## [PROBLEM]
Should any entry look odd, write it out exactly anyway, along with all the rest.

## [DATA UNDER STUDY]
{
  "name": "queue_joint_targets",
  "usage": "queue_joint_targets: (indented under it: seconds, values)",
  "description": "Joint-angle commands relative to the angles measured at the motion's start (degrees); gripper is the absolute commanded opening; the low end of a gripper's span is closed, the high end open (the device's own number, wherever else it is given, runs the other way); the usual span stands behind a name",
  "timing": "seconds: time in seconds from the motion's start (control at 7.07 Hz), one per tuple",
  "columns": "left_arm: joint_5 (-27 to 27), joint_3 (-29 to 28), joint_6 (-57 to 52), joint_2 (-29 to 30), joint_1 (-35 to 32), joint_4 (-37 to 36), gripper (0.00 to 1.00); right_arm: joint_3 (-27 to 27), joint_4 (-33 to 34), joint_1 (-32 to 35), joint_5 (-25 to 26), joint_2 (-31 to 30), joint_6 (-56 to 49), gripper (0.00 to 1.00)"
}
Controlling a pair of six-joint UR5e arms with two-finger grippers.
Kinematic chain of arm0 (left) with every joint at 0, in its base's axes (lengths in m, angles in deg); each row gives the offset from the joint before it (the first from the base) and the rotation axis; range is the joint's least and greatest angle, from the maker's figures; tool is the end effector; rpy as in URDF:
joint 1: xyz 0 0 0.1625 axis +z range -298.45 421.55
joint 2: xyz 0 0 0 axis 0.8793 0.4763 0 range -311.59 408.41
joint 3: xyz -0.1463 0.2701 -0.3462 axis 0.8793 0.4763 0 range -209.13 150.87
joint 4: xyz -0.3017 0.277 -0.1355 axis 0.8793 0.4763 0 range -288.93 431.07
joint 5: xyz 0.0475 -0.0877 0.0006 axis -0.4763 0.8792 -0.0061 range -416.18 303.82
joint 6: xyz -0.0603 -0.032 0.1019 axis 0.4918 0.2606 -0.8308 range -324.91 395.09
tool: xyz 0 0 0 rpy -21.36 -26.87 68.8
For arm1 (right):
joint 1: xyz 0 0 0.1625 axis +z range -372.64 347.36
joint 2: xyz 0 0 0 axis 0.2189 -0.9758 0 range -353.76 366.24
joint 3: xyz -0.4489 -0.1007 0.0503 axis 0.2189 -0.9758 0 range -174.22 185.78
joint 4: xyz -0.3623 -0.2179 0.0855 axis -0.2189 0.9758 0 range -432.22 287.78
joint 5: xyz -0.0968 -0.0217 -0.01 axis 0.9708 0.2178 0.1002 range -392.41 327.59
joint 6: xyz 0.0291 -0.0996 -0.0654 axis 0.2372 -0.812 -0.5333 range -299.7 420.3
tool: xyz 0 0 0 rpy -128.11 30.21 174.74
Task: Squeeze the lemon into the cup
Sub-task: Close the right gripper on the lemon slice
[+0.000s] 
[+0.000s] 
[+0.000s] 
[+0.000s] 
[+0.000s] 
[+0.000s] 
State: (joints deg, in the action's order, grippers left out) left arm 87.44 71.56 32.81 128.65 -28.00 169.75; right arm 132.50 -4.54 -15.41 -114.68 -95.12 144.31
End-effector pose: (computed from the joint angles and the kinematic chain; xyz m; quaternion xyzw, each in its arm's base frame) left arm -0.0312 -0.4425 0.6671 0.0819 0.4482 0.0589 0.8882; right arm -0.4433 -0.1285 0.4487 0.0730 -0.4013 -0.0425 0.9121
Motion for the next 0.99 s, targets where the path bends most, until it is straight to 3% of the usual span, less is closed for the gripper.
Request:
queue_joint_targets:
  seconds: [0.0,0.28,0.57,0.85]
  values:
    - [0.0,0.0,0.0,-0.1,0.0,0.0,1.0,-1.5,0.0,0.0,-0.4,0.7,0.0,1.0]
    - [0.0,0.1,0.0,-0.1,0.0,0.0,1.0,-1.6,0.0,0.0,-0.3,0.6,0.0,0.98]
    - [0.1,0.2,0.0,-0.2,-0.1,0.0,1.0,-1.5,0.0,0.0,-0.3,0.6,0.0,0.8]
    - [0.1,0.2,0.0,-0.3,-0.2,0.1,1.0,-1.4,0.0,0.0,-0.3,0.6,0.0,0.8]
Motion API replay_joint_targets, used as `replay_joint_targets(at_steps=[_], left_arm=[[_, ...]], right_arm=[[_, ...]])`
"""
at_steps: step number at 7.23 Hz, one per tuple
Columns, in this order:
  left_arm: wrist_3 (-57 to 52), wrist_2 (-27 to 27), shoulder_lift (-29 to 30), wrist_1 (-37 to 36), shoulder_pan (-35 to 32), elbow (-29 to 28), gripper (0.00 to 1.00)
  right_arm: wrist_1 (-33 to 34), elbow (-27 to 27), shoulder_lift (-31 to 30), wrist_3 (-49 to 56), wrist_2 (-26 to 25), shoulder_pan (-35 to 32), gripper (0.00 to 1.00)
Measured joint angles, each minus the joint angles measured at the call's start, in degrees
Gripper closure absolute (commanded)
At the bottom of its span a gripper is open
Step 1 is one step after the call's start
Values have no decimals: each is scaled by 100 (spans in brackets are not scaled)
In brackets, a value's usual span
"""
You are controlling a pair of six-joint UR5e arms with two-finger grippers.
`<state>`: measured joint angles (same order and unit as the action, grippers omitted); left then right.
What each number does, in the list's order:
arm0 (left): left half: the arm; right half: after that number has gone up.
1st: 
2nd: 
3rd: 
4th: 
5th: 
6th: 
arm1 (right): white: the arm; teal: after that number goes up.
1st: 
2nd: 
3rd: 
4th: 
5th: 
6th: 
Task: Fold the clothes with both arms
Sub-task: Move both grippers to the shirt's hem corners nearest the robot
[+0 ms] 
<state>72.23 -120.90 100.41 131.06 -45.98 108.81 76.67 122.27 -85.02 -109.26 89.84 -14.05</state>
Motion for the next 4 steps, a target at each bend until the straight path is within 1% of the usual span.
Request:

## [ANSWER AREA]
{
  "name": "queue_joint_targets",
  "usage": "queue_joint_targets: (indented under it: seconds, values)",
  "description": "Joint-angle commands relative to the angles measured at the motion's start (degrees); gripper is the absolute commanded opening; the low end of a gripper's span is closed, the high end open (the device's own number, wherever else it is given, runs the other way); the usual span stands behind a name",
  "timing": "seconds: time in seconds from the motion's start (control at 7.07 Hz), one per tuple",
  "columns": "left_arm: joint_5 (-27 to 27), joint_3 (-29 to 28), joint_6 (-57 to 52), joint_2 (-29 to 30), joint_1 (-35 to 32), joint_4 (-37 to 36), gripper (0.00 to 1.00); right_arm: joint_3 (-27 to 27), joint_4 (-33 to 34), joint_1 (-32 to 35), joint_5 (-25 to 26), joint_2 (-31 to 30), joint_6 (-56 to 49), gripper (0.00 to 1.00)"
}
Controlling a pair of six-joint UR5e arms with two-finger grippers.
Kinematic chain of arm0 (left) with every joint at 0, in its base's axes (lengths in m, angles in deg); each row gives the offset from the joint before it (the first from the base) and the rotation axis; range is the joint's least and greatest angle, from the maker's figures; tool is the end effector; rpy as in URDF:
joint 1: xyz 0 0 0.1625 axis +z range -298.45 421.55
joint 2: xyz 0 0 0 axis 0.8793 0.4763 0 range -311.59 408.41
joint 3: xyz -0.1463 0.2701 -0.3462 axis 0.8793 0.4763 0 range -209.13 150.87
joint 4: xyz -0.3017 0.277 -0.1355 axis 0.8793 0.4763 0 range -288.93 431.07
joint 5: xyz 0.0475 -0.0877 0.0006 axis -0.4763 0.8792 -0.0061 range -416.18 303.82
joint 6: xyz -0.0603 -0.032 0.1019 axis 0.4918 0.2606 -0.8308 range -324.91 395.09
tool: xyz 0 0 0 rpy -21.36 -26.87 68.8
For arm1 (right):
joint 1: xyz 0 0 0.1625 axis +z range -372.64 347.36
joint 2: xyz 0 0 0 axis 0.2189 -0.9758 0 range -353.76 366.24
joint 3: xyz -0.4489 -0.1007 0.0503 axis 0.2189 -0.9758 0 range -174.22 185.78
joint 4: xyz -0.3623 -0.2179 0.0855 axis -0.2189 0.9758 0 range -432.22 287.78
joint 5: xyz -0.0968 -0.0217 -0.01 axis 0.9708 0.2178 0.1002 range -392.41 327.59
joint 6: xyz 0.0291 -0.0996 -0.0654 axis 0.2372 -0.812 -0.5333 range -299.7 420.3
tool: xyz 0 0 0 rpy -128.11 30.21 174.74
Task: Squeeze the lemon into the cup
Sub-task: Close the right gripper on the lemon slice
[+0.000s] 
[+0.000s] 
[+0.000s] 
[+0.000s] 
[+0.000s] 
[+0.000s] 
State: (joints deg, in the action's order, grippers left out) left arm 87.44 71.56 32.81 128.65 -28.00 169.75; right arm 132.50 -4.54 -15.41 -114.68 -95.12 144.31
End-effector pose: (computed from the joint angles and the kinematic chain; xyz m; quaternion xyzw, each in its arm's base frame) left arm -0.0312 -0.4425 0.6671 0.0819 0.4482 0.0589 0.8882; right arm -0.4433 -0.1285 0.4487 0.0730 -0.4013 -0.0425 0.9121
Motion for the next 0.99 s, targets where the path bends most, until it is straight to 3% of the usual span, less is closed for the gripper.
Request:
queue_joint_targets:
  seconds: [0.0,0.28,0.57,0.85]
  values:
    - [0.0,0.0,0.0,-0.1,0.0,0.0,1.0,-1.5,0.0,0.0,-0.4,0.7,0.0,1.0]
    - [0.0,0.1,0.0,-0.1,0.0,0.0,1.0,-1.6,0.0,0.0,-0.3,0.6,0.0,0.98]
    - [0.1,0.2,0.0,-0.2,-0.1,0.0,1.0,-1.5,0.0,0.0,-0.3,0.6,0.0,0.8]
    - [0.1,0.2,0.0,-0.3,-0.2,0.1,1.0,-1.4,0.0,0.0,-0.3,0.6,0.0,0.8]
Motion API replay_joint_targets, used as `replay_joint_targets(at_steps=[_], left_arm=[[_, ...]], right_arm=[[_, ...]])`
"""
at_steps: step number at 7.23 Hz, one per tuple
Columns, in this order:
  left_arm: wrist_3 (-57 to 52), wrist_2 (-27 to 27), shoulder_lift (-29 to 30), wrist_1 (-37 to 36), shoulder_pan (-35 to 32), elbow (-29 to 28), gripper (0.00 to 1.00)
  right_arm: wrist_1 (-33 to 34), elbow (-27 to 27), shoulder_lift (-31 to 30), wrist_3 (-49 to 56), wrist_2 (-26 to 25), shoulder_pan (-35 to 32), gripper (0.00 to 1.00)
Measured joint angles, each minus the joint angles measured at the call's start, in degrees
Gripper closure absolute (commanded)
At the bottom of its span a gripper is open
Step 1 is one step after the call's start
Values have no decimals: each is scaled by 100 (spans in brackets are not scaled)
In brackets, a value's usual span
"""
You are controlling a pair of six-joint UR5e arms with two-finger grippers.
`<state>`: measured joint angles (same order and unit as the action, grippers omitted); left then right.
What each number does, in the list's order:
arm0 (left): left half: the arm; right half: after that number has gone up.
1st: 
2nd: 
3rd: 
4th: 
5th: 
6th: 
arm1 (right): white: the arm; teal: after that number goes up.
1st: 
2nd: 
3rd: 
4th: 
5th: 
6th: 
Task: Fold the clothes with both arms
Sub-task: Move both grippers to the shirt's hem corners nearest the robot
[+0 ms] 
<state>72.23 -120.90 100.41 131.06 -45.98 108.81 76.67 122.27 -85.02 -109.26 89.84 -14.05</state>
Motion for the next 4 steps, a target at each bend until the straight path is within 1% of the usual span.
Request:

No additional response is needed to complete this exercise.